● Your task
Below are some records. How many of their lines contain the string "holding"? Give the number only.

● Records
_ _ _ _

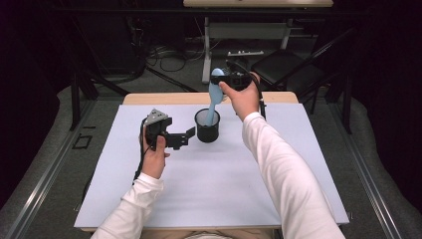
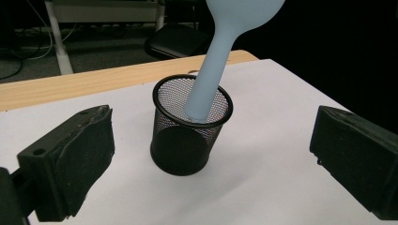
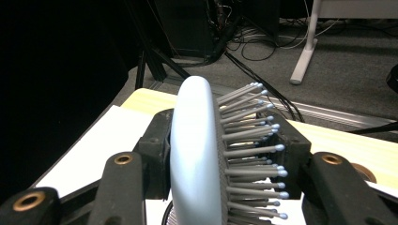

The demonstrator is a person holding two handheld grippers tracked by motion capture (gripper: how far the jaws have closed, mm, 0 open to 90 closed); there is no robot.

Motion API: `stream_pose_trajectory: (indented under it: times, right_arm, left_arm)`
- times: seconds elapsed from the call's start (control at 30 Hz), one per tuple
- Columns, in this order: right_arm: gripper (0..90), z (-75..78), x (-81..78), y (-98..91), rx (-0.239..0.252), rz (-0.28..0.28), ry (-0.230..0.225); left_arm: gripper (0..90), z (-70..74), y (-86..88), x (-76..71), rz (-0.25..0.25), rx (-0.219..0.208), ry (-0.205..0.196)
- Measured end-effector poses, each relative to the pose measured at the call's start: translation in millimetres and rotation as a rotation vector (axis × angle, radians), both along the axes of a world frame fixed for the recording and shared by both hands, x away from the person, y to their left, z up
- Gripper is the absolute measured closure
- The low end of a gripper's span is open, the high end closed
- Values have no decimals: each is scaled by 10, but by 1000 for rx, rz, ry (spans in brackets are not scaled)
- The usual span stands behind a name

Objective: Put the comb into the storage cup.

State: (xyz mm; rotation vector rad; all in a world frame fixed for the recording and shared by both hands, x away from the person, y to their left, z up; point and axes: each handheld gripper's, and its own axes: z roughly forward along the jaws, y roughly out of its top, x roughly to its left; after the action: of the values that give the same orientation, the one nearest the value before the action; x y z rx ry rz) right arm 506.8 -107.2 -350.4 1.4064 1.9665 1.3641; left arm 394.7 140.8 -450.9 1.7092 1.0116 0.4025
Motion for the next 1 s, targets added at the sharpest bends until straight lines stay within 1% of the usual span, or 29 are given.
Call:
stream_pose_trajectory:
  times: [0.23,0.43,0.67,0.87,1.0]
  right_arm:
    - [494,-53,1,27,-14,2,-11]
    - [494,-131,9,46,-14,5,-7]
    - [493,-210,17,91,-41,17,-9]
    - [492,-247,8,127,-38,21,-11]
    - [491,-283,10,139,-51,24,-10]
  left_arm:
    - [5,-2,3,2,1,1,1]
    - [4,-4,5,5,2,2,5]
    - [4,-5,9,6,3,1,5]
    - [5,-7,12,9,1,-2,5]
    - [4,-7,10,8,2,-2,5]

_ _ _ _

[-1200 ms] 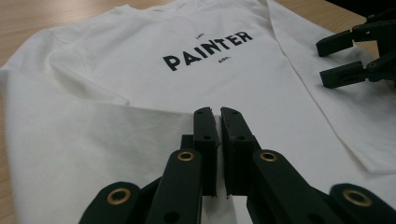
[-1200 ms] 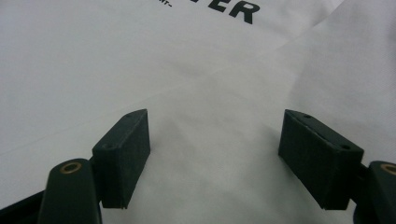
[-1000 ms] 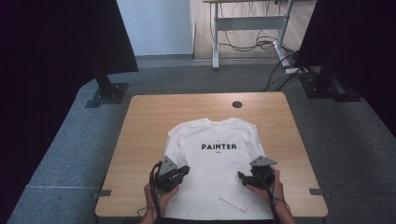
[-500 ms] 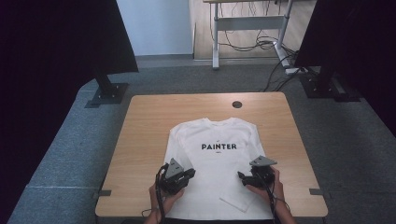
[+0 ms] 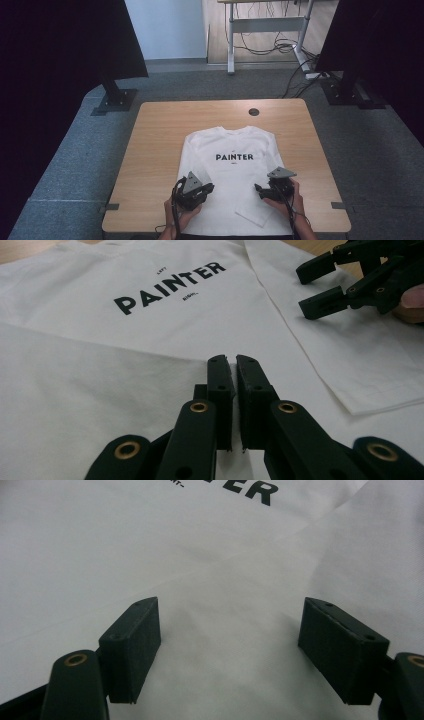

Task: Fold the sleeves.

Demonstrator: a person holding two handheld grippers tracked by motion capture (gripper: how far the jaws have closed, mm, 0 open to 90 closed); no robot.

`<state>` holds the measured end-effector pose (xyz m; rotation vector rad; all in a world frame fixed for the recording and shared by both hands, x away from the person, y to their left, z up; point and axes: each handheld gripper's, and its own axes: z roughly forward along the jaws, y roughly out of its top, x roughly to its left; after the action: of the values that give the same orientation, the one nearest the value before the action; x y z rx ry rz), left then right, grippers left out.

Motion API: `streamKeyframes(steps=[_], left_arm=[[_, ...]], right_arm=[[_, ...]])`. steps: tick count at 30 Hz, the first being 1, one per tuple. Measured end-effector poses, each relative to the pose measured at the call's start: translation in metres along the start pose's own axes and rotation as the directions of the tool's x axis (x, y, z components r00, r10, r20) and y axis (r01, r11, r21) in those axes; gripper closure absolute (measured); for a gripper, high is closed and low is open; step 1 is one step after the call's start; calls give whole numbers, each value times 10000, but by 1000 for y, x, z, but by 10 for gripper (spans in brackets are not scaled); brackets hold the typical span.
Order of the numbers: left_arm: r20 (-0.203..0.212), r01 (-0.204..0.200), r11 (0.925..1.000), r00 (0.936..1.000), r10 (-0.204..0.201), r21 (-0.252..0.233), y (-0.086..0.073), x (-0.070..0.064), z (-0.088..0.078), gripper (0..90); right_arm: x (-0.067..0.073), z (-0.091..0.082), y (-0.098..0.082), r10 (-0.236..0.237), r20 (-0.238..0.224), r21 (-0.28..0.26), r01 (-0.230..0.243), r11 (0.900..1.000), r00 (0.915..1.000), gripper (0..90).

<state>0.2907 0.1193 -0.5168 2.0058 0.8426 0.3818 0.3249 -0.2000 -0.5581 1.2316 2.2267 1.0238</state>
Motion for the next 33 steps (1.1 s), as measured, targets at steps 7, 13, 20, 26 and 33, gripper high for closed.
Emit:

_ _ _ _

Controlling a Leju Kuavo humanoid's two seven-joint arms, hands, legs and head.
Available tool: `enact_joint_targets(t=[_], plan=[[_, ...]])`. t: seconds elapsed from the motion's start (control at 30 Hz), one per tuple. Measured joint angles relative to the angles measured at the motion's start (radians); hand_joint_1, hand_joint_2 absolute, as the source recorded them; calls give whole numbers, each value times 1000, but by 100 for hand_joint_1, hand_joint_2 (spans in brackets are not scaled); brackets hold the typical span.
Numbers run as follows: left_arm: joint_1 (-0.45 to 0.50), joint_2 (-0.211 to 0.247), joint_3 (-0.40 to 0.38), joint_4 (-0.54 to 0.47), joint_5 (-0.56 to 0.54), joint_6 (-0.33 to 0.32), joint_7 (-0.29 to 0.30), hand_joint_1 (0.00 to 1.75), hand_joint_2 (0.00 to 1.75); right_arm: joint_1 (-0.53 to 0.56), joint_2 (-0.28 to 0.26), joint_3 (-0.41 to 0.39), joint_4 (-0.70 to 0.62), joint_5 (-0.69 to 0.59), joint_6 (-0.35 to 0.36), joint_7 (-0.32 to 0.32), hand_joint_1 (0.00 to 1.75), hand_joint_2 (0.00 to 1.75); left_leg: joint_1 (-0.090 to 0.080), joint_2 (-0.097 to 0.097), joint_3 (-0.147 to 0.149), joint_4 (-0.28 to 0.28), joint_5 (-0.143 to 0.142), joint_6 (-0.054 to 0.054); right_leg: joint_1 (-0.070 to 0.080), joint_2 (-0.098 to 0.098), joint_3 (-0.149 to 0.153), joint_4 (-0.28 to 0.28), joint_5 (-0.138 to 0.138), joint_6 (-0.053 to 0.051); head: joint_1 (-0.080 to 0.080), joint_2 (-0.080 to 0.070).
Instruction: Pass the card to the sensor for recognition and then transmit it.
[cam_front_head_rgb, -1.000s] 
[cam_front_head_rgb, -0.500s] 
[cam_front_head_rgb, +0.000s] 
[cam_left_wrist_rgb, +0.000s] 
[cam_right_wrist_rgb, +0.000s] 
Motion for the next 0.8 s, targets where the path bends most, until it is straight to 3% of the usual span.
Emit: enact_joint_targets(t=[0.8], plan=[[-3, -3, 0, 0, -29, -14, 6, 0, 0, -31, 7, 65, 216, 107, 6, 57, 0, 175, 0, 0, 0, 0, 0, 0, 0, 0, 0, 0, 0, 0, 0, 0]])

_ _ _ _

● Written response
2